RENAさん的には今後、タックルで仕留めてやろうみたいなことはありそうですかね?

総合格闘技での試合は、ルールでタックルは認められているので、効果的に出せたら面白いかなとは思いますね。前、1回だけ出せたんですよ。倒されへんかったけど(笑)。

残念。

タックルに行ってから相手のバックを取るっていう練習をやっていて、試合で使ったら、入るタイミングは最高やったんけど……。

倒しきれなかった?

そう。後ろに回らな、回らなって頭が先に行ってしまって、倒しきれずに失敗しました。

凄いですよね、格闘技の人はいろんなことを考えながら試合していて。

格闘技の場合は、相手のヒザが飛んでくる場合があるんですよ。

確かにそうや! タックルに入った時のヒザとかヤバそうやなと思いますね。

それがちょっと怖いと思いますね。それはちょっと覚悟が入りますね。エイッ!みたいな。

金正奎×RENA

怖いという部分でいうと、タックルから少し外れますけど、RENAさんが試合中に踏みつけを出していたじゃないですか。
ルールで認められているから反則ではない攻撃なんですけど。

ねえ?人間なんか踏まれへんと思って生きてきたけど、試合中に、1個、何かが切れましたね(笑)。

ハハハハハ!

でも学びましたよ。人間は踏んでも死なんもんやと(苦笑)。

凄いッスねえ。無理ッスねえ。(人間を)踏んだことないけど、許されているんですからやりますよねえ。

まあまあまあまあ。

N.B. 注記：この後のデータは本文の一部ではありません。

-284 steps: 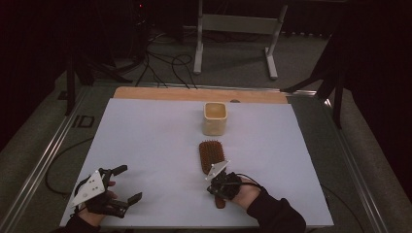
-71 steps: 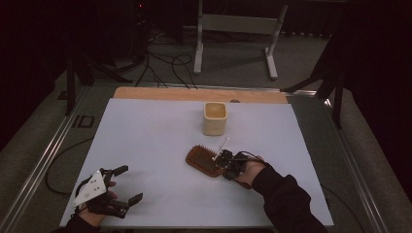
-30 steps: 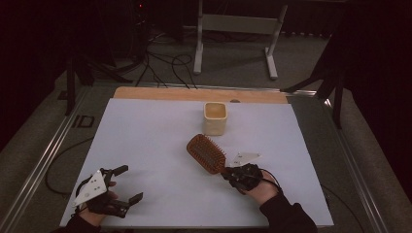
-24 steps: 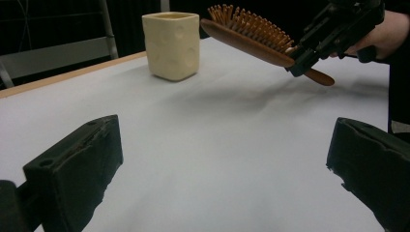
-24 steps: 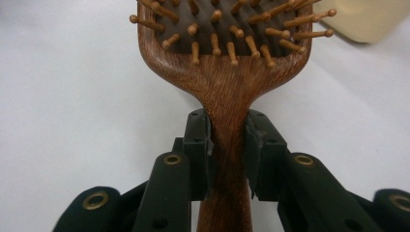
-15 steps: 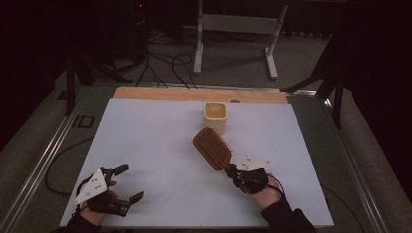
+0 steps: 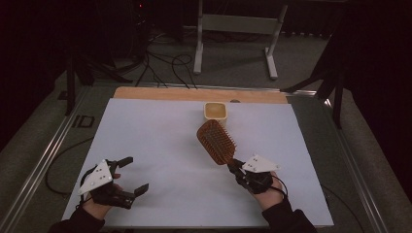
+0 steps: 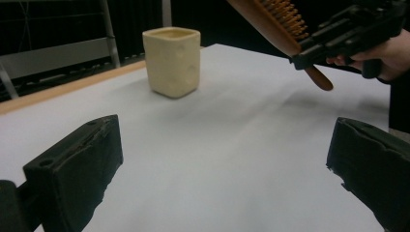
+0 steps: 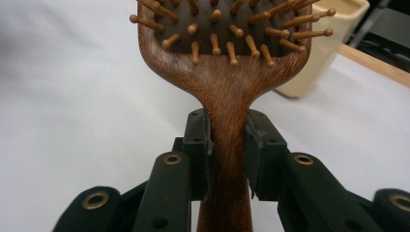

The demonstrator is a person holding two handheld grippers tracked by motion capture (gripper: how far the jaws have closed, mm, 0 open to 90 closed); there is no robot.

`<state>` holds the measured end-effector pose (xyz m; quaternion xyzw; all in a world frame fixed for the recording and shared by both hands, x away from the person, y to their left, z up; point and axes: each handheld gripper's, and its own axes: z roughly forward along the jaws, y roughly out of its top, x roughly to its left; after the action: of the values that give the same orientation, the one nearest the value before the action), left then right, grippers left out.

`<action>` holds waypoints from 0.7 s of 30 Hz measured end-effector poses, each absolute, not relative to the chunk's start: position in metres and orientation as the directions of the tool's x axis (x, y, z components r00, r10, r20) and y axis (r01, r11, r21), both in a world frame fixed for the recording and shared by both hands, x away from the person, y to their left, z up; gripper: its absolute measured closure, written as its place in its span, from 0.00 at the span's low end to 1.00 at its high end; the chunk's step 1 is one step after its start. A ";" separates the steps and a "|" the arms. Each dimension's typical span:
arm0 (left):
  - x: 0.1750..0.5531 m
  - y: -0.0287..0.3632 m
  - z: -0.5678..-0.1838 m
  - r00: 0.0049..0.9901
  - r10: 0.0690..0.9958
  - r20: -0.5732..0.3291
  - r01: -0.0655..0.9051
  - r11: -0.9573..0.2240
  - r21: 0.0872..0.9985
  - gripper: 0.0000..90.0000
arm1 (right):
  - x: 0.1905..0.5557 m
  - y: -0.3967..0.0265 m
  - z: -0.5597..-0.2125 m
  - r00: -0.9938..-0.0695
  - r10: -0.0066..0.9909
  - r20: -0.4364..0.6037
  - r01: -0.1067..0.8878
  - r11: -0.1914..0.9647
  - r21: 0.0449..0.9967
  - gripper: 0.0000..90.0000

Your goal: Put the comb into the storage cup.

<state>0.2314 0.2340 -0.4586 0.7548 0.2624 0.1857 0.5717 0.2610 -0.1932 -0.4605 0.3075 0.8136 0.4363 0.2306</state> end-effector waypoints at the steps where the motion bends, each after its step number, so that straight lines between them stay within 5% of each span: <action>1: 0.234 0.232 -0.453 0.795 0.607 -0.021 0.180 -0.202 0.963 0.00 | 0.261 -0.194 -0.459 -0.704 0.701 -0.113 0.289 0.428 0.856 0.81; 21: 0.270 0.184 -0.389 0.782 0.622 -0.040 0.229 -0.227 0.946 0.00 | 0.260 -0.197 -0.456 -0.674 0.730 -0.116 0.285 0.401 0.871 0.81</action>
<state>0.2701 0.1841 -0.3893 0.7631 0.2788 0.1767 0.5556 0.2596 -0.1973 -0.4561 0.3174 0.7990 0.4457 0.2495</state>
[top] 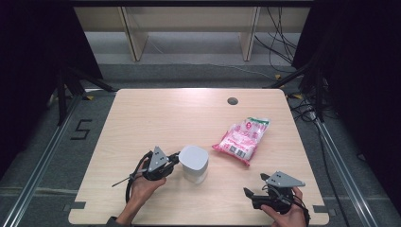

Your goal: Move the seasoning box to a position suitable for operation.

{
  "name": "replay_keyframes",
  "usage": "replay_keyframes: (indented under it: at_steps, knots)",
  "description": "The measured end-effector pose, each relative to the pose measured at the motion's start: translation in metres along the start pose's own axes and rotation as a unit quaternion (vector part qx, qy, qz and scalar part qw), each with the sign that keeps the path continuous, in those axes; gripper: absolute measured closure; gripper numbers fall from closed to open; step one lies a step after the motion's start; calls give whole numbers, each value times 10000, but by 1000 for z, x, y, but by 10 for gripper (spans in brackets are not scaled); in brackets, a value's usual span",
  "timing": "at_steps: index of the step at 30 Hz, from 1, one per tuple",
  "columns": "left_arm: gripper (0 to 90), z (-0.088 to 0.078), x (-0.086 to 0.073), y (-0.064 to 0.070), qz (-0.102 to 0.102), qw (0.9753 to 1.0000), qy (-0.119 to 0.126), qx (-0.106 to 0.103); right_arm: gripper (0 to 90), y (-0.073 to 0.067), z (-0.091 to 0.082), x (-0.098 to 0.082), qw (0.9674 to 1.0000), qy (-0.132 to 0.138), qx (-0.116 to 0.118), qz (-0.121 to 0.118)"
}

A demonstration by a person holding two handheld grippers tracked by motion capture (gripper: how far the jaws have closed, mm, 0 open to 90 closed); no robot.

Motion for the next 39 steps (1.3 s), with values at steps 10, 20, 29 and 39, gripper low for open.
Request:
replay_keyframes:
  at_steps: [10, 20, 29, 39]
  knots:
    - [826, -7, -3, -9, -18, 9999, 20, 123, 189, 0, 0, 0, 10000, -5, 1, -15]
    - [833, -28, -19, -1, -20, 9999, -113, 96, 190, -1, -1, -2, 10000, -83, -35, 27]
    - [838, -39, -25, 15, 44, 9991, -411, -60, 190, 0, 0, -1, 10000, -19, -13, 33]
    - [839, -23, -18, 24, -74, 9990, -423, -80, 190, 0, 2, 0, 10000, -55, -58, 1]
Point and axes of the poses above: each handheld gripper's, and its own axes: z roughly forward along the jaws, x roughly out of its top, y roughly to its right, the point moved 6 cm from there along z, roughly forward along the jaws, and after that the axes turned 13 degrees about -z, right-handed, at the moved point
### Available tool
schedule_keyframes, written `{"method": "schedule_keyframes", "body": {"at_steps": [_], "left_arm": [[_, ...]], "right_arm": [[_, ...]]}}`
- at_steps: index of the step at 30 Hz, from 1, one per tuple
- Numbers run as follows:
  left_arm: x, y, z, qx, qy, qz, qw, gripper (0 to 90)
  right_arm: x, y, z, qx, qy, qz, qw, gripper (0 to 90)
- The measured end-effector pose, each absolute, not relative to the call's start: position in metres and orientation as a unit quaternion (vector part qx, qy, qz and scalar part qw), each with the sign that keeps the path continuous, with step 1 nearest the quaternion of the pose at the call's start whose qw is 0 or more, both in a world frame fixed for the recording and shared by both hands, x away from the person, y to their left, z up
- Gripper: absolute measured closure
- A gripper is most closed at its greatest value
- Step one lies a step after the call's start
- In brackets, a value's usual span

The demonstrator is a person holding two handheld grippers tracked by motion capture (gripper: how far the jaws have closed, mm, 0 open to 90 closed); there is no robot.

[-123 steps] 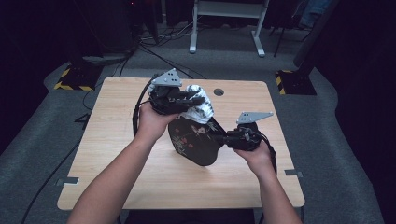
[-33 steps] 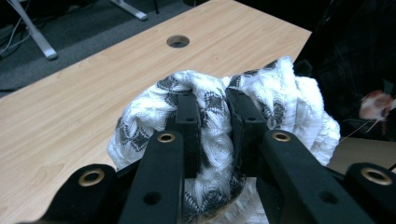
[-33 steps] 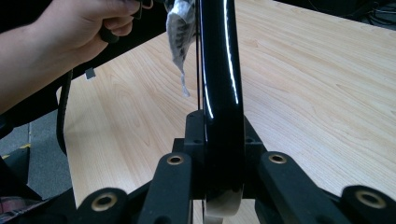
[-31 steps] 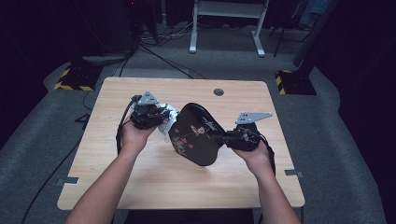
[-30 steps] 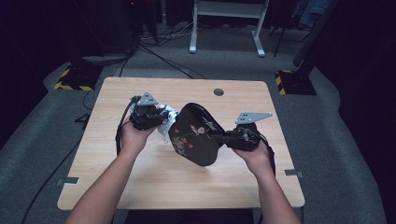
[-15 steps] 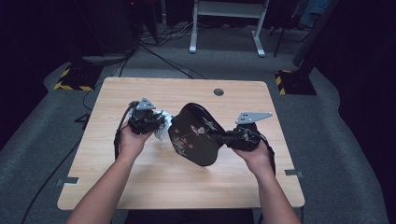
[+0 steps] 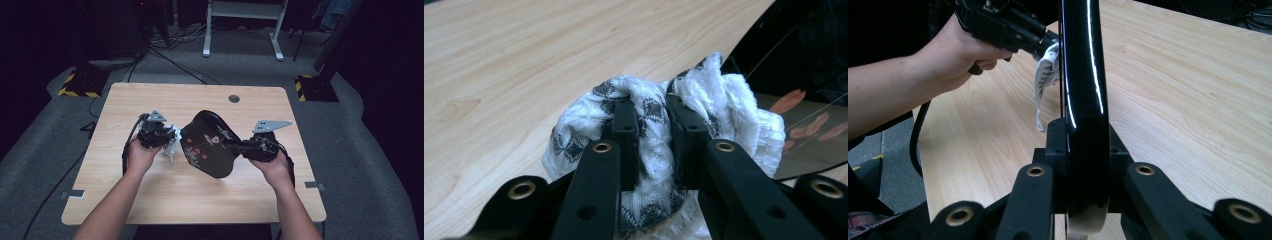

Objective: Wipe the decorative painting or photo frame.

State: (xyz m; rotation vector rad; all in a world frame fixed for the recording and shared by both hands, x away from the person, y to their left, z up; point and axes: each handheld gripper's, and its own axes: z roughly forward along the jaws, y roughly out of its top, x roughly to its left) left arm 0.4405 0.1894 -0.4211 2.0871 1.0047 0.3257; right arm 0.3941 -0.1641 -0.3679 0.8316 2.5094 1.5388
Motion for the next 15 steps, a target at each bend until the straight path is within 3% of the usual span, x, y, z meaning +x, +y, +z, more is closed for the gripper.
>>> {"method": "schedule_keyframes", "body": {"at_steps": [15], "left_arm": [[0.433,0.182,-0.451,0.83,0.4,0.101,0.376,76.7]], "right_arm": [[0.39,-0.168,-0.371,0.275,0.816,0.507,0.045,80.5]]}}
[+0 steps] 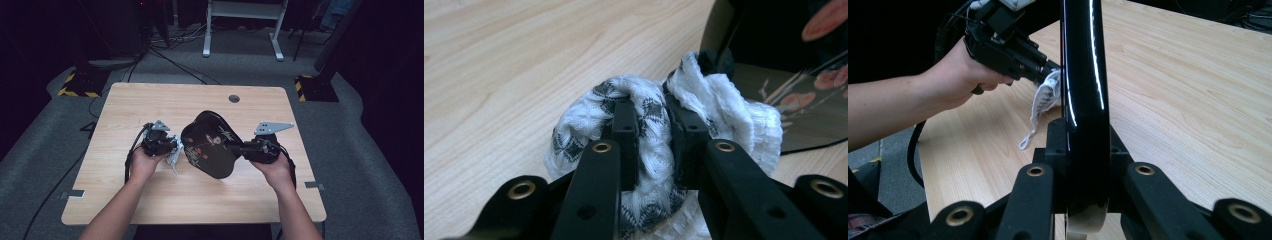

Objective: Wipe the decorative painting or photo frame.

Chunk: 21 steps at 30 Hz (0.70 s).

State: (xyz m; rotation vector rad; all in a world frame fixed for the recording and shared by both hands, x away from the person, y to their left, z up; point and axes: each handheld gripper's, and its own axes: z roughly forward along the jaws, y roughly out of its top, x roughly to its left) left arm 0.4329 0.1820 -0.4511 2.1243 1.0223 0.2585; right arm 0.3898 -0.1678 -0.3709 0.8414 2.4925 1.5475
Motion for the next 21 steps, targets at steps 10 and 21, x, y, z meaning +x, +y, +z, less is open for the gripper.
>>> {"method": "schedule_keyframes", "body": {"at_steps": [10,21], "left_arm": [[0.429,0.172,-0.469,0.851,0.388,0.083,0.344,76.8],[0.421,0.162,-0.475,0.868,0.367,0.101,0.319,76.9]], "right_arm": [[0.39,-0.168,-0.371,0.274,0.816,0.508,0.045,80.5],[0.39,-0.168,-0.371,0.273,0.816,0.507,0.047,80.5]]}}
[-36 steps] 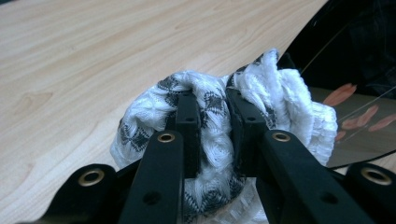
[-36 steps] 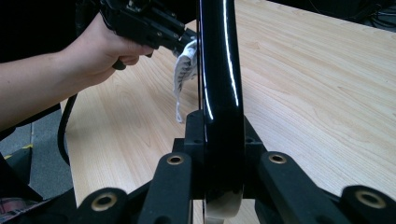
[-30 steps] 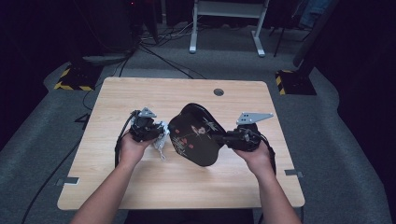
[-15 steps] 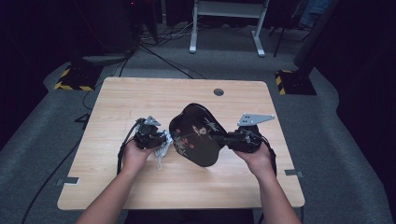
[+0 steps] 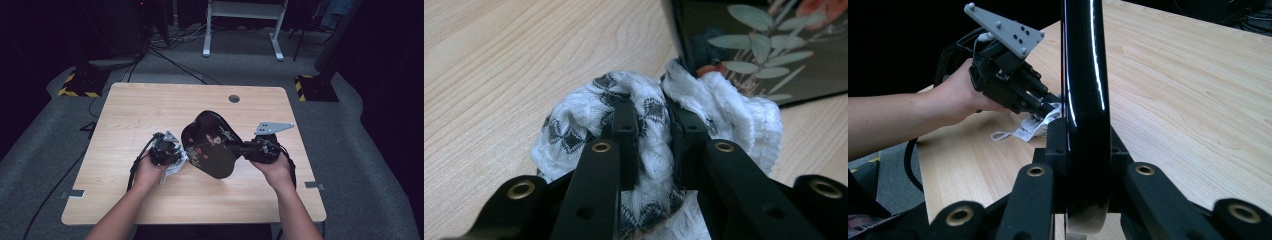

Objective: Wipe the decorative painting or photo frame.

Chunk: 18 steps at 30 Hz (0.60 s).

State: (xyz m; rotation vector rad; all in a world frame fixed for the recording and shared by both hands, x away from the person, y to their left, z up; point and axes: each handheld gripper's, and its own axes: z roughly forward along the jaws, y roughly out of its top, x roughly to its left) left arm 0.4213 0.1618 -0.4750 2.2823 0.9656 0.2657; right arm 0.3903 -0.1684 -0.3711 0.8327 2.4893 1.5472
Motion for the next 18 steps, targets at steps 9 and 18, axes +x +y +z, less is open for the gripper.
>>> {"method": "schedule_keyframes", "body": {"at_steps": [9,18], "left_arm": [[0.407,0.161,-0.471,0.889,0.323,0.079,0.315,75.8],[0.388,0.186,-0.447,0.88,0.304,0.055,0.36,75.0]], "right_arm": [[0.391,-0.169,-0.371,0.273,0.815,0.509,0.047,80.4],[0.391,-0.167,-0.371,0.269,0.818,0.507,0.048,80.4]]}}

でも、気持ちいいもんではないですよ(苦笑)。

そうなんやね。でも、勝つのがすべてやから。

そうですね。

咄嗟の判断とはいえ、あれを出せる方は、相当のハートの強さがあるんだなと実感しました。

そうやと思います。

いやいやいや。

2020年は東京五輪が開催されますけど、意識はされていますか?

やっぱりスポーツをしている限り、そこは意識しますし、今まで注目されにくかった競技が注目されますから、日本にとってはいいことやと思いますね。僕自身はラグビーをやってますから2019年には日本でW杯がありますし。僕自身はそのW杯に出て、活躍できたらいいなとは思っていますね。

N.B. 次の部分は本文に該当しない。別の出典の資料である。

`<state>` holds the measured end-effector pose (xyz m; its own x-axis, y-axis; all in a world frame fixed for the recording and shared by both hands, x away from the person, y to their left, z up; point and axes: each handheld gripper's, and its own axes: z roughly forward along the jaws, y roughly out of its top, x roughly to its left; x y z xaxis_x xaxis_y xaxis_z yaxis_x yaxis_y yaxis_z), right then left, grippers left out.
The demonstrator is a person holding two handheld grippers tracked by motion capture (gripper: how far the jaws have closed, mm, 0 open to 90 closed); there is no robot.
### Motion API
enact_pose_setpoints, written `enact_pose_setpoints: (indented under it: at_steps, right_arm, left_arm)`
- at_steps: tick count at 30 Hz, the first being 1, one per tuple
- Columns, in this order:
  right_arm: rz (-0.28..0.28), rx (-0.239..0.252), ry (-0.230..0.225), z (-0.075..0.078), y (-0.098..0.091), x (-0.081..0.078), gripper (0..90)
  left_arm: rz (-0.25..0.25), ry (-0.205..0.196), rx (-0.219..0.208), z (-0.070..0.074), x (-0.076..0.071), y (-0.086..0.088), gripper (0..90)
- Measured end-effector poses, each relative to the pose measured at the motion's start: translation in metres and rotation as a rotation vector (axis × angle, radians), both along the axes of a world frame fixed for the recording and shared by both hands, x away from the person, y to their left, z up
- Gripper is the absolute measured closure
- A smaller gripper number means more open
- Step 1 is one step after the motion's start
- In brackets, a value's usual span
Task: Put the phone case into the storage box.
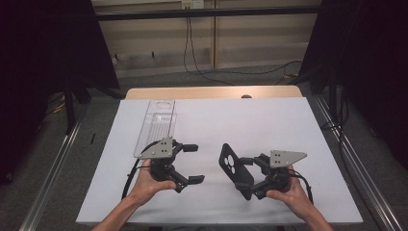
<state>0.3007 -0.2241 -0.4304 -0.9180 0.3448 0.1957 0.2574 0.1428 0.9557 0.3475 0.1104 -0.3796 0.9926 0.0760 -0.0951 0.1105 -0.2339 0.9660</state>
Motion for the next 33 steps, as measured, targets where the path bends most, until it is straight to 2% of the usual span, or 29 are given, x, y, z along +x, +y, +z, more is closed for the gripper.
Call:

私自身がやっている総合格闘技やシュートボクシングは五輪競技ではないですけど、いろんなスポーツから刺激をもらえますから楽しみにはしていますね。東京で開催される五輪だから盛り上がると思いますし、同じスポーツのカテゴリーにいる身としては、その波に乗って、一緒に盛り上がれたらいいな、という意識はしています。

金正奎×RENA

格闘技の場合は、まず東京五輪の選考に外れた方がRENAさんの相手としてリングに登場する可能性はありますね?

総合の場合はレスリングからも柔道からも来れますから、もしかしたら、があるかもしれないですね。

ちなみに最近は女子ラグビーも流行っていますけど、RENAさんにもお声がかかったりはしませんか?

あ!でも言われた!誰やったかなあ。「ラグビー、五輪あるよ。女子は人数が足りてないけどどう?」みたいな(笑)。

で、どう答えたんですか?

「いやいやいやいや、大丈夫でーす(笑)」みたいな(笑)。

辞めといたほうがいいッスよ(笑)。

逆に金選手、格闘技はどうですか?

ないッスよ。厳しいですね。ホンマに怖いです。いや、機会があればやります、くらいにしとこかな(笑)。

是非(笑)。

その時は教えてください(笑)。